Une surcomplémentaire santé permet de compléter les remboursements de l’Assurance maladie et de la complémentaire santé ou de la mutuelle. Elle couvre donc les dépenses de santé qui ne sont pas prises en charge ou insuffisamment couvertes. Parmi elles, il y a :

  • Les dépassements d’honoraires des médecins spécialistes,
  • Les soins dentaires comme les frais de prothèses dentaires, l’orthodontie ou la parodontologie,
  • Les soins d’optique dont les lunettes, les lentilles de contact et parfois même la chirurgie réfractive,
  • Les frais d’hospitalisation dont ceux liés au séjour en chambre individuelle ou au forfait journalier,
  • Les soins de médecine douce tels que l’ostéopathie, la chiropraxie, l’acupuncture,
  • Les cures thermales,
  • Le congé maternité,
  • Le congé parental…

Les garanties proposées par les surcomplémentaires santé varient en fonction des contrats et des compagnies d’assurance. Il est même possible de profiter de garanties sur-mesure.

Comment s’organisent les remboursements des frais de santé ?

Les remboursements de frais de santé s’organisent en plusieurs étapes. En effet, il y a 3 niveaux de remboursement possible. Le premier niveau correspond aux remboursements de l’Assurance Maladie. Comme nous l’avons vu précédemment, ils sont insuffisants et le reste à charge peut être trop élevé. Au lieu de repousser ou de renoncer aux soins de santé, il est possible de bénéficier de remboursements supplémentaires grâce à la mutuelle.
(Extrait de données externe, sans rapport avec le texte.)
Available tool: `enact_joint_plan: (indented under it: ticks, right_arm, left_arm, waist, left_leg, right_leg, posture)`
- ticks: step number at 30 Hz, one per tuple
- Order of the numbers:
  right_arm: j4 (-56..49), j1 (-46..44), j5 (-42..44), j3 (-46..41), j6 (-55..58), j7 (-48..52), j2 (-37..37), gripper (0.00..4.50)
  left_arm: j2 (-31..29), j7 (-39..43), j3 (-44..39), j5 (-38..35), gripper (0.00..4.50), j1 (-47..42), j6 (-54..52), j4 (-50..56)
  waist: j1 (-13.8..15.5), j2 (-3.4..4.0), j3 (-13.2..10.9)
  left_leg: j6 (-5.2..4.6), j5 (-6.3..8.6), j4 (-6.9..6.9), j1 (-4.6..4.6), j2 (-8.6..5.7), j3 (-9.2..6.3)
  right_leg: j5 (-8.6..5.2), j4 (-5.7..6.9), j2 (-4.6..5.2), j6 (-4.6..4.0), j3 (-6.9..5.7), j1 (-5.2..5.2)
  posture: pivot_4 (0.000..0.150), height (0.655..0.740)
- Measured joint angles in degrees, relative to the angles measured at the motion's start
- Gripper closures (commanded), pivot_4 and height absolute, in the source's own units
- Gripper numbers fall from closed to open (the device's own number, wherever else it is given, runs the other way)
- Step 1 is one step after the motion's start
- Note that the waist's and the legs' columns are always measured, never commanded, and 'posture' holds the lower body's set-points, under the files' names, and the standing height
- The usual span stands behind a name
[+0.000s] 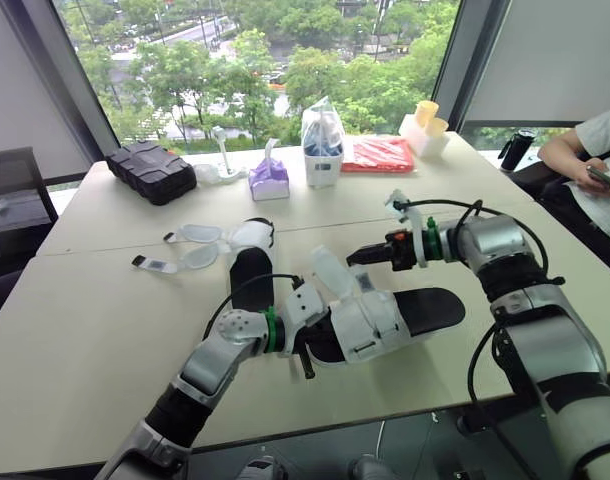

En France, 96% de la population dispose d’une complémentaire santé. Il peut s’agir d’un contrat individuel, d’un contrat collectif ou encore d’une complémentaire santé solidaire (CSS). La prise en charge des mutuelles dépend des garanties souscrites. Pour calculer le montant d’un remboursement, les mutuelles s’appuient sur les frais réels, la base du tarif conventionné de la Sécurité Sociale, le taux de remboursement de la Sécurité Sociale, le plafond mensuel de la Sécurité Sociale et éventuellement le forfait, s’il y en a un.

La surcomplémentaire santé assure un remboursement de troisième niveau. Elle complète à la fois les remboursements de l’Assurance Maladie et de la complémentaire santé. Bien sûr, il est tout de même nécessaire de comparer les offres, de prendre connaissance des exclusions, des plafonds et des éventuels délais de carence. Sachez enfin que le montant des remboursements ne peut en aucun cas être supérieur aux frais de santé.